The fact being the Essex Meta and rock scene is relatively underground does not mean it lacks any potential bands from breaking out from the underground and making a name from themselves, as such bands like Tides of Virtue, Our People Versus Yours, Romeo Must Die, Imperial Vengeance, Chimp Spanner, Echoes Fall (R.I.P), Fei Comodo (R.I.P), Busted (yeah we went there) amongst other well known names have made tracks, touring abroad, making music videos, getting signed, you name it, they've done it.
But it's the underground that seems to be ripe for sensational talent; usually they spool out from the three main areas of Colchester, Southend and Chelmsford. But naturally band's all over Essex crop up, even from my home town of Wickford we have We Were Lions. Rainham has BadlocK, Rayleigh has Luminescence, Canvey Island has Remember December, Saffron Walden has A Few To Many, North Essex has Kaine and these are just a few locations were bands have cropped up from.
Turning our attention to the main output, you have bands from Southend such as Merciless Fail and CB6, Chelmsford is brewing up bands like Never Means Maybe and Supercharger and Colchester holds bands like Dismanibus, Thames Burial and One Louder.

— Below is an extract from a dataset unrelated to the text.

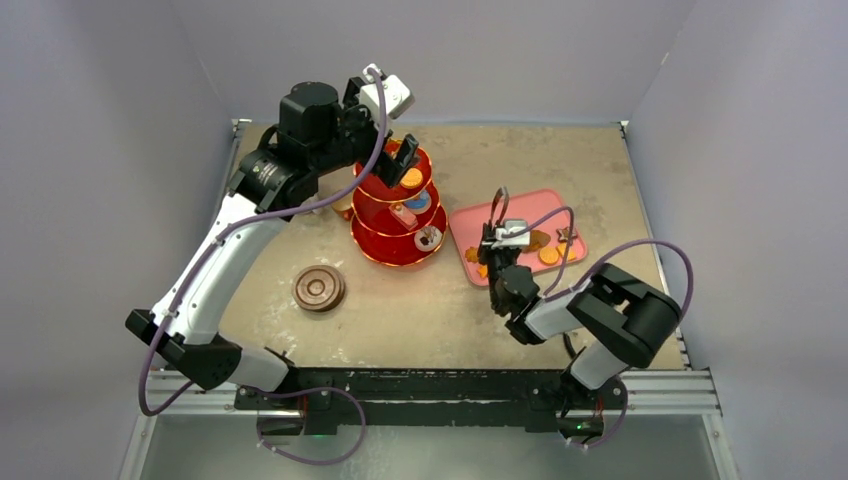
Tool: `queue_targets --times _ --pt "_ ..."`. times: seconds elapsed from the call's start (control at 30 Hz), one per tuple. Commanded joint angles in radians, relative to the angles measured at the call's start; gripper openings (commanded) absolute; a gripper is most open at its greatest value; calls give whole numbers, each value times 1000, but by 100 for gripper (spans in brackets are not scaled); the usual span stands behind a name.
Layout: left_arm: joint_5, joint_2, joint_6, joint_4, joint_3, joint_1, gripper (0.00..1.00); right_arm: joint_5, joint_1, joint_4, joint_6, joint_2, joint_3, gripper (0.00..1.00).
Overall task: Serve the afternoon tea
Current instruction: Adjust the clamp.
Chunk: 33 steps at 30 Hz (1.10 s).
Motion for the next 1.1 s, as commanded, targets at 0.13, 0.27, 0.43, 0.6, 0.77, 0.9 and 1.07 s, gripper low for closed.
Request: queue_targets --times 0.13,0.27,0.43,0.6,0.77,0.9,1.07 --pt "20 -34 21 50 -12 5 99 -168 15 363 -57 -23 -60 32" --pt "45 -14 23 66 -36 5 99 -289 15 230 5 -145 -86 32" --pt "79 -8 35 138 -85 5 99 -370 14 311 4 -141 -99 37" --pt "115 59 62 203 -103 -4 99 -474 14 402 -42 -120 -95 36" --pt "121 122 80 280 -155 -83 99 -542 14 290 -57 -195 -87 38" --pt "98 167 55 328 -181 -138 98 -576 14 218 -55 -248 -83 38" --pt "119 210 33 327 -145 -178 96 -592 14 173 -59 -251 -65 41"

Now, The University of Essex has played host to a number of musicians: Dex Jezierski (Thames Burial, Echoes Fall), Chris Hall (Eastern Front from Ipswich), Daniel Loveys (Dismanibus), Will Price (One Louder) and current student Kieron Rochester (Merciless Fail).
Sure, Essex has an array of venues, most notable is Chinnery's in Southend, but The Mill in Rayleigh, The Fat Surfer and Burtons Snooker Club in Grays, The Judge & Jury and Arts Centre in Colchester, The Square in Harlow and The Golden Fleece in Chelmsford are just a number of familiar venues to play at.
One way or another, the Essex Metal scene will never die, it will prosper, but most importantly, it will always produce the next generation of Rockers and Metallers.